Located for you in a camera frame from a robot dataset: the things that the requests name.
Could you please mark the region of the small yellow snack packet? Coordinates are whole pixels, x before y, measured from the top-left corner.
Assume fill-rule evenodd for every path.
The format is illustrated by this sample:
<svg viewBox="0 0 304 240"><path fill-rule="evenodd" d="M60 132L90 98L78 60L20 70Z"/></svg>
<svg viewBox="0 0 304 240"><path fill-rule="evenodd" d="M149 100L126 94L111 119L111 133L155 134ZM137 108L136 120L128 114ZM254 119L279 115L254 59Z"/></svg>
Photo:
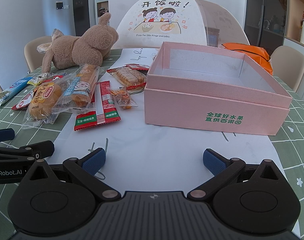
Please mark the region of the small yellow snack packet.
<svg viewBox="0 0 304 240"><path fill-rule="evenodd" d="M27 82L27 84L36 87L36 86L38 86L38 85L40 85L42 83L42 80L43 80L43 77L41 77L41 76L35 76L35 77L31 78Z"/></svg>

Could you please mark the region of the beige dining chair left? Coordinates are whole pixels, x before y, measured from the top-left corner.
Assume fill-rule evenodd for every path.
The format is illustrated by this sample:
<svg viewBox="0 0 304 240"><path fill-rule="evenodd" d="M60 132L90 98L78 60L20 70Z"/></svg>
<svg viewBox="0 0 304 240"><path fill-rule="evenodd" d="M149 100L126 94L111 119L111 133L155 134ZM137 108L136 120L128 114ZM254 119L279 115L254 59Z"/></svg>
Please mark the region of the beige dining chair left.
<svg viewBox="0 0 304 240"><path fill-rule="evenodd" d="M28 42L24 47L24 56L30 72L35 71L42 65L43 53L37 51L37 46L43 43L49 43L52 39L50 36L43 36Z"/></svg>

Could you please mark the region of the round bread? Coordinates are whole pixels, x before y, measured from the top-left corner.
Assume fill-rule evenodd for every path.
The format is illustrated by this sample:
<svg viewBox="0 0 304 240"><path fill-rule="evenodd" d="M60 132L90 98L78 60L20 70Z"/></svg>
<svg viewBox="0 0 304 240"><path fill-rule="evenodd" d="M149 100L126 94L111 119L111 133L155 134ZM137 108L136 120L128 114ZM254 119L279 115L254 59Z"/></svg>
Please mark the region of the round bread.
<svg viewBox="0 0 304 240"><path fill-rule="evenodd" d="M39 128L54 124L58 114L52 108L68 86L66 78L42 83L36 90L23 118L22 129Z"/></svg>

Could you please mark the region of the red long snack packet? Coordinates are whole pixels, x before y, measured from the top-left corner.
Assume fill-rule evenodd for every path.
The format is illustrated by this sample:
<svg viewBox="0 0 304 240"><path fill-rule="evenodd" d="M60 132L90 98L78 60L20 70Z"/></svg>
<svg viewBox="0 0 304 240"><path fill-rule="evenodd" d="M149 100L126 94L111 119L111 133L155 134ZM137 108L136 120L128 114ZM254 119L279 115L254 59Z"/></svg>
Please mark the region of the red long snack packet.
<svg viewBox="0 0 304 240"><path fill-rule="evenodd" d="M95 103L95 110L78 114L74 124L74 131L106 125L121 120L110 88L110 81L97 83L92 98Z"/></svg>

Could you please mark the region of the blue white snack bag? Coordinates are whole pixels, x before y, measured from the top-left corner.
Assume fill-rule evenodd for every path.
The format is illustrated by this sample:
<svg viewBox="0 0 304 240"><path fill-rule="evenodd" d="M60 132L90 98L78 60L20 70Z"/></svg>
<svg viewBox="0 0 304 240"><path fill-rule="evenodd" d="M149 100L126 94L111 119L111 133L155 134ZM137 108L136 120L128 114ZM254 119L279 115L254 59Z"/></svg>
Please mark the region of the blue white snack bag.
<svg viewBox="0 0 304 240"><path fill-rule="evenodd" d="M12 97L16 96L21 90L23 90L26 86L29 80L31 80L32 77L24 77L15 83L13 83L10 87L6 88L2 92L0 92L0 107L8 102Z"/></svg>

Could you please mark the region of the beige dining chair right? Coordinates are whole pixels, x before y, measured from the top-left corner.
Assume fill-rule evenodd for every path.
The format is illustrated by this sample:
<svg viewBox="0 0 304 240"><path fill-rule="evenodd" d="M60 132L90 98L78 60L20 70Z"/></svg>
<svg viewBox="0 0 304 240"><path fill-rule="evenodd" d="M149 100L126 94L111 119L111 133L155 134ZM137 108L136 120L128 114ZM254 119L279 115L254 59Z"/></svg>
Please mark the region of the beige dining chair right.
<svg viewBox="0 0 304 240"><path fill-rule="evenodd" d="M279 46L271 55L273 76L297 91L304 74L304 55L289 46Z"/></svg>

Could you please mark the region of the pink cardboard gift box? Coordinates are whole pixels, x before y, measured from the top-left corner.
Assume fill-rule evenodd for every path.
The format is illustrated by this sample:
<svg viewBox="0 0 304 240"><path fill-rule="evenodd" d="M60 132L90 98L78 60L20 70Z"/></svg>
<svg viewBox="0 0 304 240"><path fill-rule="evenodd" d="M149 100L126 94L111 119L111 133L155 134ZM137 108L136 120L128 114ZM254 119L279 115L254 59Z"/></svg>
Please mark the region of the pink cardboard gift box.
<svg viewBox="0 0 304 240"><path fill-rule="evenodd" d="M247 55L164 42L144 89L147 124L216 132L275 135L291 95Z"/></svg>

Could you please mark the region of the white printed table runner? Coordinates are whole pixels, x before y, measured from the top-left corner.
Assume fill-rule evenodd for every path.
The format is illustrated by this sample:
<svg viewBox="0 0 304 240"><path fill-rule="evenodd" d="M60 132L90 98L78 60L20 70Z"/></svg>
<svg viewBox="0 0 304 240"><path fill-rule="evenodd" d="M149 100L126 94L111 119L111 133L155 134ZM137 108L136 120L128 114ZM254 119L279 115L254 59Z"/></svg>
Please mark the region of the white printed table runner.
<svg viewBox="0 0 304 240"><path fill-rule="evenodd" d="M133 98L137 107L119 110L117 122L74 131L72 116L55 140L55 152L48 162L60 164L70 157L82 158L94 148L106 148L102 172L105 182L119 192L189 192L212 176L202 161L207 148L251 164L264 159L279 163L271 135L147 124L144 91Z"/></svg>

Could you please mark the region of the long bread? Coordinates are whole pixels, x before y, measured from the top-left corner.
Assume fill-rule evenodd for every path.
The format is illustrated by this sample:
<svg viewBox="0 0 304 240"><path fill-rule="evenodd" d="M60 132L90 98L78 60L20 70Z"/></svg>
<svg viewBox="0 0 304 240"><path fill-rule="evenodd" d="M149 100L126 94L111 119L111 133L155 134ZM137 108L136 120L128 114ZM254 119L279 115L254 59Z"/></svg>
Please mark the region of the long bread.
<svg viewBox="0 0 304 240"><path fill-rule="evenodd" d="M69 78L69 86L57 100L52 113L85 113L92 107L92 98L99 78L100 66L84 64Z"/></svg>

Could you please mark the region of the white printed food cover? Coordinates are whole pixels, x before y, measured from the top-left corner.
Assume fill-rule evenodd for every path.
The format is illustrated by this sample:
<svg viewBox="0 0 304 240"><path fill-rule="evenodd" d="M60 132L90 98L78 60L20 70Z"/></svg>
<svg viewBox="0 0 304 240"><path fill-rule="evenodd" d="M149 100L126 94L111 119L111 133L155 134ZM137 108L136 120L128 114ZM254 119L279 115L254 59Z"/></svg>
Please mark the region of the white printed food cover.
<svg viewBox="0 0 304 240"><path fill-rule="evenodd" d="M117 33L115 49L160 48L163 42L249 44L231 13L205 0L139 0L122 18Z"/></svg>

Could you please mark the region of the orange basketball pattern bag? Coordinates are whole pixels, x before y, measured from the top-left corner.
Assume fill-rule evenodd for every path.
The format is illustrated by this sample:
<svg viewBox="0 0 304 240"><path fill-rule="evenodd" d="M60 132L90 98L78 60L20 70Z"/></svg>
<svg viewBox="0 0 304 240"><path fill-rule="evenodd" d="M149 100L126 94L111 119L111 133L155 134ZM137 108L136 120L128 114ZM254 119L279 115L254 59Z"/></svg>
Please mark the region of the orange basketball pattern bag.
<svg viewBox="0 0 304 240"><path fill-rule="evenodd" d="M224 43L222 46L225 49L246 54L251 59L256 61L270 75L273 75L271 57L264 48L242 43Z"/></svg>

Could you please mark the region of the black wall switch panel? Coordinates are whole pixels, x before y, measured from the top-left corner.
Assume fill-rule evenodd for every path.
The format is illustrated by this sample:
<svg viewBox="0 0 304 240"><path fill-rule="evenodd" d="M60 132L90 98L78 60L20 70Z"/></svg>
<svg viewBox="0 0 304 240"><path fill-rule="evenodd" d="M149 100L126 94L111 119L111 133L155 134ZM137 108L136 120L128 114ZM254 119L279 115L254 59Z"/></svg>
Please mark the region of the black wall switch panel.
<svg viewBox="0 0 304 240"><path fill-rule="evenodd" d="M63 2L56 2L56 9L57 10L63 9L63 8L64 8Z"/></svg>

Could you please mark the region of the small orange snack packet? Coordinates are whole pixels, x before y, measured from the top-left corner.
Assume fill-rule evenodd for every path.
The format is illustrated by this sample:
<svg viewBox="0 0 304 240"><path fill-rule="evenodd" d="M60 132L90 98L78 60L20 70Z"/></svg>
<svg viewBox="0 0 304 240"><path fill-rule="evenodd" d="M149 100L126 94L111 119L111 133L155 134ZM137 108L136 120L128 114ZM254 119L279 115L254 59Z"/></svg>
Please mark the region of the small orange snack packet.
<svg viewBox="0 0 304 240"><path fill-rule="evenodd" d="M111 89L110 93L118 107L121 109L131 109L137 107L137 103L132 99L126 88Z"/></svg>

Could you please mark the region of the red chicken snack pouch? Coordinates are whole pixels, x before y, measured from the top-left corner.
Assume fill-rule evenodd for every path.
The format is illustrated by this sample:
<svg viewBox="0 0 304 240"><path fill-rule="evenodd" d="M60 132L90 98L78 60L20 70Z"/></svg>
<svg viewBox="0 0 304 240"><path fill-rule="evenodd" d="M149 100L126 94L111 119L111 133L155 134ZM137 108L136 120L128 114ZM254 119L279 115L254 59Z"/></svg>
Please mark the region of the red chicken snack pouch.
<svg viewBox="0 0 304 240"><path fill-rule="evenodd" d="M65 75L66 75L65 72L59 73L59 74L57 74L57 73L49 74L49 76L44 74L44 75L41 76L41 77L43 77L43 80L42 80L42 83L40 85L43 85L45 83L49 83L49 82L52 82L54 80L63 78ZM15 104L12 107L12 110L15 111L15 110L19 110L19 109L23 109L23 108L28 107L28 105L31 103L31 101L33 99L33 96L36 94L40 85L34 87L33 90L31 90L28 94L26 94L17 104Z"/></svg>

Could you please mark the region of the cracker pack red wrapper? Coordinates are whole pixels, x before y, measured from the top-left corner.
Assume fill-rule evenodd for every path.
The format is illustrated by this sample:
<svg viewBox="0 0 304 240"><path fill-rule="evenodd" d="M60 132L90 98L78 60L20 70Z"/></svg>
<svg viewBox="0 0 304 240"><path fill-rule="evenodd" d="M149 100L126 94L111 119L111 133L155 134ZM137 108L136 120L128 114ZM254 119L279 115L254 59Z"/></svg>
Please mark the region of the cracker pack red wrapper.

=====

Task brief
Extract all lines of the records above that include "wrapper".

Your solution
Could you please mark the region of the cracker pack red wrapper? Coordinates are whole pixels, x before y, measured from the top-left corner.
Please mark the region of the cracker pack red wrapper.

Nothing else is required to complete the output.